この度は、熊本地震で被災されました皆様、避難生活を送られている皆様に、心よりお見舞い申し上げます。

まだまだ余震が続き、心休まらない日々をお過ごしかと思いますがどうか頑張ってください。一日でも早く、安心した日々を送ることが出来ますよう心よりお祈り申し上げます。そして我々、『FORZA STYLE』編集部一同も微力ではありますが、皆様のお力になれることを考えて発信して参ります。

さて、今回はデニムスタイルです。渋カジど真ん中で育った僕は、こういうタフで男っぽいスタイルもDNAの中に存在しているのであります。

当時はこんなに股上が浅くてシュッとした細みのデニムや、スタイリッシュなライダーズがなかなか無くて……。デニムも501のヴィンテージ物や、ライダーズはバンソンやショットというブランドの、カタイ革のものを身体に馴染ませて着ていました。

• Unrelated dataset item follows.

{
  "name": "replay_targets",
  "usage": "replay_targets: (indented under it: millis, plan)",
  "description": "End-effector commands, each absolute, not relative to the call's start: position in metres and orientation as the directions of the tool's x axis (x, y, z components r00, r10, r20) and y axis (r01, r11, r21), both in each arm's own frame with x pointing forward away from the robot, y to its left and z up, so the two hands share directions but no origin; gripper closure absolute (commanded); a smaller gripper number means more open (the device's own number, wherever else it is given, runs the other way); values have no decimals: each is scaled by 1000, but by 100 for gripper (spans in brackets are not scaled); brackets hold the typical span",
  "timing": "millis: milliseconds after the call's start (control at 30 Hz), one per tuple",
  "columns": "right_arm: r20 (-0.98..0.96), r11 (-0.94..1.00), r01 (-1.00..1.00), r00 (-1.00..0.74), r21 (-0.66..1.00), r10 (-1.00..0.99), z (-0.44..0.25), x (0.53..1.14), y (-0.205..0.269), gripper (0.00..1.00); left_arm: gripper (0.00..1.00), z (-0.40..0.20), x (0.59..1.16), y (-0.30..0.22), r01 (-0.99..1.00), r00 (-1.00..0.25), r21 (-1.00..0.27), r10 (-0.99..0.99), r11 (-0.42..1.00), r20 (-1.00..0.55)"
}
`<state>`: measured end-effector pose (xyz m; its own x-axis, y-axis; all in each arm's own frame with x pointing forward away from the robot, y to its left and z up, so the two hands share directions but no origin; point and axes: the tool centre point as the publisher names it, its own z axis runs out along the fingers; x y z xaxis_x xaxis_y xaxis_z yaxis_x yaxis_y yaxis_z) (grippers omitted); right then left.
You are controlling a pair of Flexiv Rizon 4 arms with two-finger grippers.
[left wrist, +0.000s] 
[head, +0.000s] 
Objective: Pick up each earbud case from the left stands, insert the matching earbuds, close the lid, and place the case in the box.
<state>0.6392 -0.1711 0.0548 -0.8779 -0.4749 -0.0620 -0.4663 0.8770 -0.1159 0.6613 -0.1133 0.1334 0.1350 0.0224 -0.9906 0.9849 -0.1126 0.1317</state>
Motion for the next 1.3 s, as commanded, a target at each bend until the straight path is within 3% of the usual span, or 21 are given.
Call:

本当にカタイ革だったので、なかなか馴染まなくて……(笑)。デニムもバリバリのノンウオッシュの状態から履き始めて、一緒にお風呂に入ってこすったり、裏側にして洗濯したりして。とにかく、25年ぐらい前は、今のように、最初から味が出たようなアイテムや、体型を格好良く見せてくれるアイテムなんて無かったのです。だから、自分で作るしか無くて。

『LEON』編集部にいて、最初のジーンズ特集をやったときなんかは、ジーンズをお直しして履くというリメイク企画をやって、大ヒットしました。リーバイス501のヴィンテージの確か66モデルだったと思うんですが。

ヴィンテージものだから、色落ちはいいんですが……。なんていったって、形が、いわゆる501のシルエットだったから、股上は深いし、太いストレート。だから、腰で履くと、とてつもなく足が短く見えたんですよね。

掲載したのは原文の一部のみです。